Task goal: From the listing that follows, count the lines including "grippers" and give the number alone.

Data excerpt:
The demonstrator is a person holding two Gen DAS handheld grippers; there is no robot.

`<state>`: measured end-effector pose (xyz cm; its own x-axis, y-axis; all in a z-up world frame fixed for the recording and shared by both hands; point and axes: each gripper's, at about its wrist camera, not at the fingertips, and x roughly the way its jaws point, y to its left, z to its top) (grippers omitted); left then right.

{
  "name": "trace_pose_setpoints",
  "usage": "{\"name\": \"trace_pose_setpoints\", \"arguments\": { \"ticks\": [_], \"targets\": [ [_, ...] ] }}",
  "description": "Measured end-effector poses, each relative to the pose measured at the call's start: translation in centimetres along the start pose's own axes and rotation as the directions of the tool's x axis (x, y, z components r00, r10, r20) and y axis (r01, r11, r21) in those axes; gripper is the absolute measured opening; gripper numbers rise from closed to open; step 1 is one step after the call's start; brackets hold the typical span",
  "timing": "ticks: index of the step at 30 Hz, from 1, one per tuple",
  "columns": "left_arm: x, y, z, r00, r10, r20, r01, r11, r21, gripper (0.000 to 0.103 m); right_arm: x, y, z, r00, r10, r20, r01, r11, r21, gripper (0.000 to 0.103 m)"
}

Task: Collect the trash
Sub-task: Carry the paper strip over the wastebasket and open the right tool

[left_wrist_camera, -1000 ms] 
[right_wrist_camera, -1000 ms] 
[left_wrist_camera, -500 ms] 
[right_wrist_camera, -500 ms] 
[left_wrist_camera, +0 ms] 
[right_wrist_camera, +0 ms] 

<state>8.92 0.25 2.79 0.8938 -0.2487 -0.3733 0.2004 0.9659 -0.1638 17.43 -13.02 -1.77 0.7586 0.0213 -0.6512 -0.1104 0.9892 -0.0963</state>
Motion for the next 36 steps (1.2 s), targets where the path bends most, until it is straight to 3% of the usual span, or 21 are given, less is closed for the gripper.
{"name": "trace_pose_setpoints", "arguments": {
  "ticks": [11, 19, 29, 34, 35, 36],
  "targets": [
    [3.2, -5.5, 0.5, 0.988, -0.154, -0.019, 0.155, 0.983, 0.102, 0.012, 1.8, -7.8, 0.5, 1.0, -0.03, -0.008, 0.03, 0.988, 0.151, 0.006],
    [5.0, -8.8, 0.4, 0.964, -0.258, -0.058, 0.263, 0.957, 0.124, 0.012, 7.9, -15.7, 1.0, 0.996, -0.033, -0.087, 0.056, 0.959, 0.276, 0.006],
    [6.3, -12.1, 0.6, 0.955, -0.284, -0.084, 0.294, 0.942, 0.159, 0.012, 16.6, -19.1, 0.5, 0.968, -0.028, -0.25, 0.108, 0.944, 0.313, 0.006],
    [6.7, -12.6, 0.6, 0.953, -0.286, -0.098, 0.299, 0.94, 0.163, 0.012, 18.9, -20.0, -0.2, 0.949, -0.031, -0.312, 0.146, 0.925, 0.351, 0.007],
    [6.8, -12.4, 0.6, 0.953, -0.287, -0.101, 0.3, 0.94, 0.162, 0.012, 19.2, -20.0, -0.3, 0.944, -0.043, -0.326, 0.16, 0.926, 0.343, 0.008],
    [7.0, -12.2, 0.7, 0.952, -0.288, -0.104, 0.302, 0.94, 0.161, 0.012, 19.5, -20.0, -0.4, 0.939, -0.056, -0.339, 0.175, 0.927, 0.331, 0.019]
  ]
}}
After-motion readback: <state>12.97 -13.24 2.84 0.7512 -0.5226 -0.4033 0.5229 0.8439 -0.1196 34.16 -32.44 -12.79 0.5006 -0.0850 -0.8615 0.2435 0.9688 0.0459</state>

Finished exercise: 2